Only the lines from the one with "Place points on the green" through the end of the data are wanted, copied exactly.

:: Information given ::
···
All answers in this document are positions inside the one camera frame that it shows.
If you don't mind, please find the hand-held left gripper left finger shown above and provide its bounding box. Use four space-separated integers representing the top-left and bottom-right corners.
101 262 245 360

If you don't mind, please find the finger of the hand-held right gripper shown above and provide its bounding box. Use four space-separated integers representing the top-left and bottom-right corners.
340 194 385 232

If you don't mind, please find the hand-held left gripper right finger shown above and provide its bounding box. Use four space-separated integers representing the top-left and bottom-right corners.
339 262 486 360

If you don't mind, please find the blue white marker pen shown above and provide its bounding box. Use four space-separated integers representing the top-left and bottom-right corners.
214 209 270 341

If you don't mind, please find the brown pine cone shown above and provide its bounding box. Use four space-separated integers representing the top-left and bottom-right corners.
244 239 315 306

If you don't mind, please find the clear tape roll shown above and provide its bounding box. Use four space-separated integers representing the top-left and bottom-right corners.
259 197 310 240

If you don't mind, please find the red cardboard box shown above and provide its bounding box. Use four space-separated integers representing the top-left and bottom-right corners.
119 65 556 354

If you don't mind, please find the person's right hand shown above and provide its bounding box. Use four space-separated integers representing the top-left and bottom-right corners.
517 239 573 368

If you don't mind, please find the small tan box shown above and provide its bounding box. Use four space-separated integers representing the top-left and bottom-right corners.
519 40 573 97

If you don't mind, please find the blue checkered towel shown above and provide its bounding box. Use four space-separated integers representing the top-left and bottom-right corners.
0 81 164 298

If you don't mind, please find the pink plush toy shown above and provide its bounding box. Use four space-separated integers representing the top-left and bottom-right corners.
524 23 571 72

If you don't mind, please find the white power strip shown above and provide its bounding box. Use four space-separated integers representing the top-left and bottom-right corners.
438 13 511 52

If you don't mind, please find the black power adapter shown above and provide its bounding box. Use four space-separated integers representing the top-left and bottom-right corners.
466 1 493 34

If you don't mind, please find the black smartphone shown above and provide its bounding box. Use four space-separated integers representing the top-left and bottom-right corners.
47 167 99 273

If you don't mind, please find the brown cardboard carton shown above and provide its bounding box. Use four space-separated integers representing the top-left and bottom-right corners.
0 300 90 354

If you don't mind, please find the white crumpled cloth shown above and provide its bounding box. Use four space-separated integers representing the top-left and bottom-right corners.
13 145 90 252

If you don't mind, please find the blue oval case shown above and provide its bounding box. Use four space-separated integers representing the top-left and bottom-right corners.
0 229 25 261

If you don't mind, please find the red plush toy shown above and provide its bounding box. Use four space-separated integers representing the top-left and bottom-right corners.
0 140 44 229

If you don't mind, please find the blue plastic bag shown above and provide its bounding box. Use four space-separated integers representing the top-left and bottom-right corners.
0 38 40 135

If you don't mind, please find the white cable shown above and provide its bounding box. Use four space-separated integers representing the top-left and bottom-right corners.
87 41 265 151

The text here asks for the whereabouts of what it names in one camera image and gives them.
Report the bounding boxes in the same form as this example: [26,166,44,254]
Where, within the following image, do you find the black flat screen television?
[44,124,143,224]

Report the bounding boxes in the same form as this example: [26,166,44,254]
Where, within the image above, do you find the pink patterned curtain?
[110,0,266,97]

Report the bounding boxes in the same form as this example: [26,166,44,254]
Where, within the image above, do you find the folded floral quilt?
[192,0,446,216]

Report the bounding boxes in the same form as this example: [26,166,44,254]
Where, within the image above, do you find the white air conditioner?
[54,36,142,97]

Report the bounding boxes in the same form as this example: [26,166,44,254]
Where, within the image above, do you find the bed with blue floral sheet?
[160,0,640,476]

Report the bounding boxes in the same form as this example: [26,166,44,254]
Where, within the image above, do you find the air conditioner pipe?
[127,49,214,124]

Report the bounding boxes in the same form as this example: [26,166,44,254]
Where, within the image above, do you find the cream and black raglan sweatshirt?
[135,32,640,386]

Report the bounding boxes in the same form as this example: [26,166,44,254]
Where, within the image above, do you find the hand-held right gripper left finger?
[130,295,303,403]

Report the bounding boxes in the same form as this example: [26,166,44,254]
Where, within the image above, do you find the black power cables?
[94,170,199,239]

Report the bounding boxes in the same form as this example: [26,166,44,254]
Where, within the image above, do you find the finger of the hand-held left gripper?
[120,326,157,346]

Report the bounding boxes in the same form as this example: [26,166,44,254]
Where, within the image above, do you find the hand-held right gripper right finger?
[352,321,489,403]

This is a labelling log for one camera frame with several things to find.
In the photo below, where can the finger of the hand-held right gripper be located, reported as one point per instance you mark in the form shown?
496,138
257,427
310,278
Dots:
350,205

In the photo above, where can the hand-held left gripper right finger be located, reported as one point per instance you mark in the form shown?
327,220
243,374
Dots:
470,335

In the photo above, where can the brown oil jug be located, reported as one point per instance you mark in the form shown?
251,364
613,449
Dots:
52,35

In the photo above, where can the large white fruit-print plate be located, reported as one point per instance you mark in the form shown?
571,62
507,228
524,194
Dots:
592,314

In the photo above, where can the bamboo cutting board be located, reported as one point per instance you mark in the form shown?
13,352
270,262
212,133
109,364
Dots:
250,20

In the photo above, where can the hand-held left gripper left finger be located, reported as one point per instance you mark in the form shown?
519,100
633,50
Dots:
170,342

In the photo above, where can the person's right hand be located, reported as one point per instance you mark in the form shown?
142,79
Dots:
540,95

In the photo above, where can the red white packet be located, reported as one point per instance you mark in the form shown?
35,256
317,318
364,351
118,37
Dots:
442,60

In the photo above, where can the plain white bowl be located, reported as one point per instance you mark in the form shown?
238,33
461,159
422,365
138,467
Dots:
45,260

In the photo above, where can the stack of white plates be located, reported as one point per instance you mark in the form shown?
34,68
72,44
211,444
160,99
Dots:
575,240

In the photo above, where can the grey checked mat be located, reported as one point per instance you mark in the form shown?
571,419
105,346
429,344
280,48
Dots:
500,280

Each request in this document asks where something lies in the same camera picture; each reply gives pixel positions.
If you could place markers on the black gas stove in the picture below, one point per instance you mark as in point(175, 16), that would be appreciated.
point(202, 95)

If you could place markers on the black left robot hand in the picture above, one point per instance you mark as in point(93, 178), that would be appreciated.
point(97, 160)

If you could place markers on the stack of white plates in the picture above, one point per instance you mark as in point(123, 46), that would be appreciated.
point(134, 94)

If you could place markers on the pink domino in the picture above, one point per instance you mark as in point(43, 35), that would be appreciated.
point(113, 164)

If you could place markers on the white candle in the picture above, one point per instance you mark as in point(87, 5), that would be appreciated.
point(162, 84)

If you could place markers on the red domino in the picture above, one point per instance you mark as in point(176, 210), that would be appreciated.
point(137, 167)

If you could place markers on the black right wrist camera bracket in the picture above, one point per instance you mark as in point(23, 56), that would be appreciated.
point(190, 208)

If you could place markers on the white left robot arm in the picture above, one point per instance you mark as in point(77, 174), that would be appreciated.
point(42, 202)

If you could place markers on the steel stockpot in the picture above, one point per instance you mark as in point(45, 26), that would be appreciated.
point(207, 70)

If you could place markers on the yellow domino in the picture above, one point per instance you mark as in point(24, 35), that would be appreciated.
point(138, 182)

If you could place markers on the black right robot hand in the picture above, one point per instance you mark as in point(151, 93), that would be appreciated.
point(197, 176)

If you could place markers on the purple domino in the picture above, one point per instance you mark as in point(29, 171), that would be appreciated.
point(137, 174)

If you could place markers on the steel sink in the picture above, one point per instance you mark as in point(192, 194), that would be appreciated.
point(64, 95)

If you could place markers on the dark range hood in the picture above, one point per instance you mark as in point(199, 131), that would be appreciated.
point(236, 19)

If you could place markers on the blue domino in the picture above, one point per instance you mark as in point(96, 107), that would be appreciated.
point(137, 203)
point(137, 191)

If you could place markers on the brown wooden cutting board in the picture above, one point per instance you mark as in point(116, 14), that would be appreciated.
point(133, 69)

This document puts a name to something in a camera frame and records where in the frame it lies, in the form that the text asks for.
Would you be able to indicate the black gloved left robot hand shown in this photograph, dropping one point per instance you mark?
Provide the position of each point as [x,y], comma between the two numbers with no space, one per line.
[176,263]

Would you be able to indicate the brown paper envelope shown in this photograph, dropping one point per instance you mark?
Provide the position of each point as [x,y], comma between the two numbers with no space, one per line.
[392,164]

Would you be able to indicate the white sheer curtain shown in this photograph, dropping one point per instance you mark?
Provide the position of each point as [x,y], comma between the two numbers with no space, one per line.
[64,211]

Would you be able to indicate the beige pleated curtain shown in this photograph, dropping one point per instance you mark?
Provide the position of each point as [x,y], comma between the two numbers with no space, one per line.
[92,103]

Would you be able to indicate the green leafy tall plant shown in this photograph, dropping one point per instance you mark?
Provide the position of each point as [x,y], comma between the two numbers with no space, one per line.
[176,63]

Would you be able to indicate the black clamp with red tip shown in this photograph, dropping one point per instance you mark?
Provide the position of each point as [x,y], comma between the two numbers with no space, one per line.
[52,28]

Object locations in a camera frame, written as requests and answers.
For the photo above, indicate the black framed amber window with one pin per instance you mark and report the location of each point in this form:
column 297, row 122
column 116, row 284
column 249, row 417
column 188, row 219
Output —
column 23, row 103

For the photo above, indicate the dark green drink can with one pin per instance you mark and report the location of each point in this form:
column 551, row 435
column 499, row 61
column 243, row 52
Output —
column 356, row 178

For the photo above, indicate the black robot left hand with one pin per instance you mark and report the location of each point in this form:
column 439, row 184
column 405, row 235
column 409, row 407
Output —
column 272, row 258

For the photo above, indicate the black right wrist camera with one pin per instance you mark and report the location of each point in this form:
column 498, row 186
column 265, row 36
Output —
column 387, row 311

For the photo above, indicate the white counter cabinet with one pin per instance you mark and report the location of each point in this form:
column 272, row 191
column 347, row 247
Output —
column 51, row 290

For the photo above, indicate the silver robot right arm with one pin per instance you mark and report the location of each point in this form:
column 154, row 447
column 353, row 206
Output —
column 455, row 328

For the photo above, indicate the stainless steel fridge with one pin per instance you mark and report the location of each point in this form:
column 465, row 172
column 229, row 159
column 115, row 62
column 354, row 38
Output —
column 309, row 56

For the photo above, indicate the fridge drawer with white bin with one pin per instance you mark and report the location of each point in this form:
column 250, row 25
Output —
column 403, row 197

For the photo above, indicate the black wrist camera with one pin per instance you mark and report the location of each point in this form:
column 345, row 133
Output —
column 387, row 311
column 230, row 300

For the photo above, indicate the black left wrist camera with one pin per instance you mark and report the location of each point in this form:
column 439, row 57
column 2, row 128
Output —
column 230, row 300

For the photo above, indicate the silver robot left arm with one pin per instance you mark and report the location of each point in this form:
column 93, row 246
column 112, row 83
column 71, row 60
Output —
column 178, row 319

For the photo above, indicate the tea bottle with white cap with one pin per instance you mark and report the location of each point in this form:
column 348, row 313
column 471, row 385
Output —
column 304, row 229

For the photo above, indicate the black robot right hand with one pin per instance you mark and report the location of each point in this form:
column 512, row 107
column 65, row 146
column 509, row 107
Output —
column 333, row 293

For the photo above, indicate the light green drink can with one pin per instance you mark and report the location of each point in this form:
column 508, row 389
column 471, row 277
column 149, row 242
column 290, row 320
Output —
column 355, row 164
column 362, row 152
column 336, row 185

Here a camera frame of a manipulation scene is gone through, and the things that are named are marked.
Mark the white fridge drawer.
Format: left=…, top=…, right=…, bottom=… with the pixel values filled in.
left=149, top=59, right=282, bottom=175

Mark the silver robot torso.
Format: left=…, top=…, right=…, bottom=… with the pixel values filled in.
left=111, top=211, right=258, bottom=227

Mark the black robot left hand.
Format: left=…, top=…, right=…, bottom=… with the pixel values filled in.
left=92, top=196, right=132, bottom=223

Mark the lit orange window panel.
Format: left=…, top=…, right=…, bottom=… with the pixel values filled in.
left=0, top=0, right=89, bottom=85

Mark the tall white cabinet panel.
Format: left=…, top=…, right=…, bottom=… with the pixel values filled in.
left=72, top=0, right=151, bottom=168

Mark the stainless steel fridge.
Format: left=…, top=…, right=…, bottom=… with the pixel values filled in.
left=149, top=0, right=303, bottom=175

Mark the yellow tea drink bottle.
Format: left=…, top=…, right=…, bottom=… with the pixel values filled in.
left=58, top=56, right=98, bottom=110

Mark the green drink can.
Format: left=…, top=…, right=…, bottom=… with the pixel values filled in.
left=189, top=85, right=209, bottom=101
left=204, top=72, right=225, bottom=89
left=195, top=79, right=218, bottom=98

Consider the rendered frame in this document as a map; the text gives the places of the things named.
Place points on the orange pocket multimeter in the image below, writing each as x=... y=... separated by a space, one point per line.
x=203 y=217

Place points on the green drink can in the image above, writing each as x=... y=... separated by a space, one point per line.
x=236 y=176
···
:: Solution below ::
Place points on the green drink can in the image above, writing each as x=... y=... separated by a space, one point per line.
x=236 y=176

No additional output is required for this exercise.